EU drugs and medicines agencies amend working arrangement today in light of recent legislation

EU AGENCIES: EMCDDA and EMA enhance cooperation

Directors of EMCDDA and EMA during signing ceremony in Lisbon

Exchanging information on new psychoactive substances and abused medicines is enhanced today, thanks to an amended working arrangement signed in Lisbon by the European Monitoring Centre for Drugs and Drug Addiction (EMCDDA) and the European Medicines Agency (EMA) (1). The signatories were EMCDDA Director Wolfgang Götz and EMA Executive Director, Guido Rasi.

Today’s arrangement updates that signed by the agencies in 2010 and furthers cooperation between them. It was drawn up in the light of newly applied EU legislation on pharmacovigilance designed to strengthen Europe’s system for medicines safety. The legislation was adopted in 2010 and applies from 2 July 2012 (2).

The two EU agencies have worked closely together since 1997 when they began exchanging information on, and assessing the risks of, new synthetic drugs in Europe (3). Since 2005, they have cooperated in implementing the three-step legal instrument through which Europe now monitors and acts on new psychoactive substances (4).
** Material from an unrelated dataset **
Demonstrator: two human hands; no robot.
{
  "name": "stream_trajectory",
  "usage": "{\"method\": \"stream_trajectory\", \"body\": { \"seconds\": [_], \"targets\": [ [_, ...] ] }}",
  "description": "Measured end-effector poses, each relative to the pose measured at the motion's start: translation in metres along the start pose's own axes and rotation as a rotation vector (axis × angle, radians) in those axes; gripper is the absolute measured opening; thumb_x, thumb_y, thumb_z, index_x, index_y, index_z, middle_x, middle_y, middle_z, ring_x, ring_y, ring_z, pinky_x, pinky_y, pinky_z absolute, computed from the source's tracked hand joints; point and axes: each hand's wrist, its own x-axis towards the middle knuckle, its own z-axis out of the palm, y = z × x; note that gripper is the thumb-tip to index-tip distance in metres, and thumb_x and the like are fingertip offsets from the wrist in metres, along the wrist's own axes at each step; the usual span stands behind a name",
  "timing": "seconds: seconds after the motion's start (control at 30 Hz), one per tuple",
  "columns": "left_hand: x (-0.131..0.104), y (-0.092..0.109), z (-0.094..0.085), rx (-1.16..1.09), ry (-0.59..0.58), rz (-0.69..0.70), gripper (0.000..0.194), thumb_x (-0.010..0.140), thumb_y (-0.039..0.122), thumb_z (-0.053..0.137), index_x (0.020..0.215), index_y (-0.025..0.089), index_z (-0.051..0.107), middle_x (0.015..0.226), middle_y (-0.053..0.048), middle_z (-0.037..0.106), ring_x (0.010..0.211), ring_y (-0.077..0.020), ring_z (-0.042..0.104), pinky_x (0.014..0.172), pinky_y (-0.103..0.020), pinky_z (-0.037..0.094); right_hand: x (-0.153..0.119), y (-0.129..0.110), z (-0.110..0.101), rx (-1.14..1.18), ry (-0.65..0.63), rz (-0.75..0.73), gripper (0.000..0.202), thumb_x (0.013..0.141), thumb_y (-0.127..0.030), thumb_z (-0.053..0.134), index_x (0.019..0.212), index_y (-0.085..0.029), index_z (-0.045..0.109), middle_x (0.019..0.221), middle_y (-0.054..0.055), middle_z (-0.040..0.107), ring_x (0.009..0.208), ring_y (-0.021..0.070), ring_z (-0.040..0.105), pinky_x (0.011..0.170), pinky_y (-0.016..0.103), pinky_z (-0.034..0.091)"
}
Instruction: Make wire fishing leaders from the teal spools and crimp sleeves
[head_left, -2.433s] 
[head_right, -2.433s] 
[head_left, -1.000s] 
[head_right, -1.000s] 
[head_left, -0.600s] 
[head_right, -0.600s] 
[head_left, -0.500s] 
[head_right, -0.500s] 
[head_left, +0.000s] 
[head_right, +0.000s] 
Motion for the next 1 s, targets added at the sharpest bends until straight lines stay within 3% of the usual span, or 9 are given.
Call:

According to the new legislation, the EMA and the EMCDDA ‘shall exchange information that they receive on the abuse of medicinal products including information related to illicit drugs’. New to the arrangement signed today is that the EMA will now inform the EMCDDA of any ‘validated signals’ (5) on the suspected side effects of medicinal products related to drug abuse. The arrangement strengthens the agencies’ information exchange practices and will help them respond in a more timely manner to potential public health threats.

Other features of the arrangement include the exchange of expertise (e.g. via consultations, projects, meetings) and the possibility for the EMA to consult the EMCDDA when defining risk management plans for selected medicinal products.

The agencies are currently collaborating in an ongoing European investigation into the health and social risks of the new psychoactive substance 4-methylamphetamine.